Invasive Species Compendium

Detailed coverage of invasive species threatening livelihoods and the environment worldwide

Abstract

Biology, damage and parasitoids of the Eucalyptus gall wasp, Leptocybe invasa (Hymenoptera: Eulophidae), infesting Eucalyptus camaldulensis (Myrtaceae) in Maragamuwa plantation, Sri Lanka.

Abstract

Leptocybe invasa Fisher & La Salle was first recorded several years ago in Sri Lanka in the Eucalyptus camaldulensis Dehnh. plantation in Maragamuwa. Recent observations have revealed a decrease in gall infestation, and the present study was conducted to investigate the biology of L. invasa, its damage to E. camaldulensis and the presence of any natural enemies. Life-cycle duration, developmental stages and activity patterns were investigated. The abundance of gall wasps was monitored using sticky traps. Damage caused to different stages of coppices was also assessed. The damage index was calculated from the percentage of leaves affected in each coppice. Insects were reared from the galled coppices, brought to the laboratory, identified and counted. The life-cycle duration of L. invasa was 132 days on average. The damage index was low throughout the study period.

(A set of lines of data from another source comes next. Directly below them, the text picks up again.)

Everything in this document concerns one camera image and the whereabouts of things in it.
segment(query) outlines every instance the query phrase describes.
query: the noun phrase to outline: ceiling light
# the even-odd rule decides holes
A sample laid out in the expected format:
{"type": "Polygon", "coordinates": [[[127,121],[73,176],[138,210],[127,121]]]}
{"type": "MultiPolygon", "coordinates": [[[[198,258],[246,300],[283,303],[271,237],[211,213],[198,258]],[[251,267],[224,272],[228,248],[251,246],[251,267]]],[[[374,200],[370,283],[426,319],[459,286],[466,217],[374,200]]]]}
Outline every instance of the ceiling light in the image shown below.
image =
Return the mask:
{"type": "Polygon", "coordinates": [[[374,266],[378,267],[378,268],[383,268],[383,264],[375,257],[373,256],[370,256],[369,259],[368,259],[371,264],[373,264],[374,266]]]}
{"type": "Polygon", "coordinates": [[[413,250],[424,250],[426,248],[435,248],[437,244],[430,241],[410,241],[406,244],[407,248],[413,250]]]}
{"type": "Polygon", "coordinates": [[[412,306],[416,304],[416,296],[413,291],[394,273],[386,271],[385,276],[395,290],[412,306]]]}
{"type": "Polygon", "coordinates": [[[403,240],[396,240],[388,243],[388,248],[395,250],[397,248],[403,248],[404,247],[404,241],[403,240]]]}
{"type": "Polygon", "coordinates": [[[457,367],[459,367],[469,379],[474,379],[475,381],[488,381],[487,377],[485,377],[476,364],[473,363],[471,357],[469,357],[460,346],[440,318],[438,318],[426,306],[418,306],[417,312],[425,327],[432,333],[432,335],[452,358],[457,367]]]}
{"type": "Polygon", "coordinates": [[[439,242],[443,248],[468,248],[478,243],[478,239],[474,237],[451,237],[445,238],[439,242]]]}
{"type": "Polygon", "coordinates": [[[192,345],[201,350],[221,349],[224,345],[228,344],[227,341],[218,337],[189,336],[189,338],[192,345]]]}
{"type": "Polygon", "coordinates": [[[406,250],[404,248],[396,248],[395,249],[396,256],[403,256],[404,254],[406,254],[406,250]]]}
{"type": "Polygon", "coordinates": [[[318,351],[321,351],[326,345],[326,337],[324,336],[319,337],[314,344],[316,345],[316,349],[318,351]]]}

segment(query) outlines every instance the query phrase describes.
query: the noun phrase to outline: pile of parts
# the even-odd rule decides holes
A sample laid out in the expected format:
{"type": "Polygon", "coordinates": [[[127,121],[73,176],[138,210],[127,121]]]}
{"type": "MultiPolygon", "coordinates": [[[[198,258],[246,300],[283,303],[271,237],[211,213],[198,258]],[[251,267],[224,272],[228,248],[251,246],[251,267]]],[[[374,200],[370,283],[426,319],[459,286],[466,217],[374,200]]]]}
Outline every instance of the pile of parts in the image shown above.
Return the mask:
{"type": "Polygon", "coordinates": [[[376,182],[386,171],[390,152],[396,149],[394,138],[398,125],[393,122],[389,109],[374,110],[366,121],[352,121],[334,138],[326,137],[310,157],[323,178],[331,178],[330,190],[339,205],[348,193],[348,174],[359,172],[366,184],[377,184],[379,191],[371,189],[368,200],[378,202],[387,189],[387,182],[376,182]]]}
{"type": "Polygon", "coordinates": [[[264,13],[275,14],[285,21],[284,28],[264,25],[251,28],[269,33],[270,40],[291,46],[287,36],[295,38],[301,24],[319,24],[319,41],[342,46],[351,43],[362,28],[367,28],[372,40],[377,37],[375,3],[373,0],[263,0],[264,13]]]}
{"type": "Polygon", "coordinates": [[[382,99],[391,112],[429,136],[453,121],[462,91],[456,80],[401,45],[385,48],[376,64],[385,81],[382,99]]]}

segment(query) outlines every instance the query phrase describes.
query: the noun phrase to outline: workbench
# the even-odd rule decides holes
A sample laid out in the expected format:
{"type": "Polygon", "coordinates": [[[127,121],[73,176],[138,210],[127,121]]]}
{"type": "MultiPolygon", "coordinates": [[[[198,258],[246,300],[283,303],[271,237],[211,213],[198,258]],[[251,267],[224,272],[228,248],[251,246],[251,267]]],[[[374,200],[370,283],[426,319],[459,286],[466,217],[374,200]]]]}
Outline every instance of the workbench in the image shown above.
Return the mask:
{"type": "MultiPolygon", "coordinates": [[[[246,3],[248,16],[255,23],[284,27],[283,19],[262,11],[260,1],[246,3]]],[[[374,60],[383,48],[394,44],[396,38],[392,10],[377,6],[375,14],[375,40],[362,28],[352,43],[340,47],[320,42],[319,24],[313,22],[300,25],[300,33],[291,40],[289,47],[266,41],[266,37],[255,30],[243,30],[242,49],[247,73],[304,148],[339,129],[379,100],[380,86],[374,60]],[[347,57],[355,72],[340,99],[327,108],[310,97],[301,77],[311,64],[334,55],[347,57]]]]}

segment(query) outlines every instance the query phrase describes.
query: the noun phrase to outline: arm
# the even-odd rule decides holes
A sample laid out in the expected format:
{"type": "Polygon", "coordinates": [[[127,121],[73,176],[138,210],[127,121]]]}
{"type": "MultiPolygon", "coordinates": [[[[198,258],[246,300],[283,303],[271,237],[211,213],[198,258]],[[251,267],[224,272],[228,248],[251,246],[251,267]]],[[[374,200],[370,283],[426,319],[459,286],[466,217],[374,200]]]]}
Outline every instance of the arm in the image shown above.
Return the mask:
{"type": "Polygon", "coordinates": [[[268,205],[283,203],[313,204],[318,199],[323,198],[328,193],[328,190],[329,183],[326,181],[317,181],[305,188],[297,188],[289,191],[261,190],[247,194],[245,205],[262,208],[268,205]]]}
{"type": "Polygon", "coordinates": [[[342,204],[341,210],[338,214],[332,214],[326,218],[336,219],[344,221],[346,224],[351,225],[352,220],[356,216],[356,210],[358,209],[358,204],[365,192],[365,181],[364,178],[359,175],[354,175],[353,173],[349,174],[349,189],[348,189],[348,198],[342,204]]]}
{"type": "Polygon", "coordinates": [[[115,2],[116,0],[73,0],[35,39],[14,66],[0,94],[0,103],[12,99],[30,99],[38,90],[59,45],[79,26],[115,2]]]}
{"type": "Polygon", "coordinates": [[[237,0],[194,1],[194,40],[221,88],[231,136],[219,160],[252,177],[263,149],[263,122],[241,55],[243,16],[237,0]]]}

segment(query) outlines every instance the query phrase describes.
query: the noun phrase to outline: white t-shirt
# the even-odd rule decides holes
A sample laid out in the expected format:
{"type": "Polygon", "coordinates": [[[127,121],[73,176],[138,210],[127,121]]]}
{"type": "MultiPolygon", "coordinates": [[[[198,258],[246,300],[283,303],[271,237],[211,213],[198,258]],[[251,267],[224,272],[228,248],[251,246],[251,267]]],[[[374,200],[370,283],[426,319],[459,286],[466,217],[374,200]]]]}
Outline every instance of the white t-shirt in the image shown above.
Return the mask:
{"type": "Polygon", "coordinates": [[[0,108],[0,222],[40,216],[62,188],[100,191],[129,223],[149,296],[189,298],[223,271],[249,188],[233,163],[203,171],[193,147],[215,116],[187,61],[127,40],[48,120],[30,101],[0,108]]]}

Leptocybe invasa attacked the coppices of E. camaldulensis when they turned green in colour; damage increased as the coppices developed until maturity. Four species of parasitoid wasps were reared from the leaf and shoot galls. Megastigmus sp. was the most abundant parasitoid; the mean percentage of parasitization was 67.00±8.00. Natural enemies of L. invasa might have contributed to the decrease in gall infestation observed recently in the coppices of E. camaldulensis in the study site.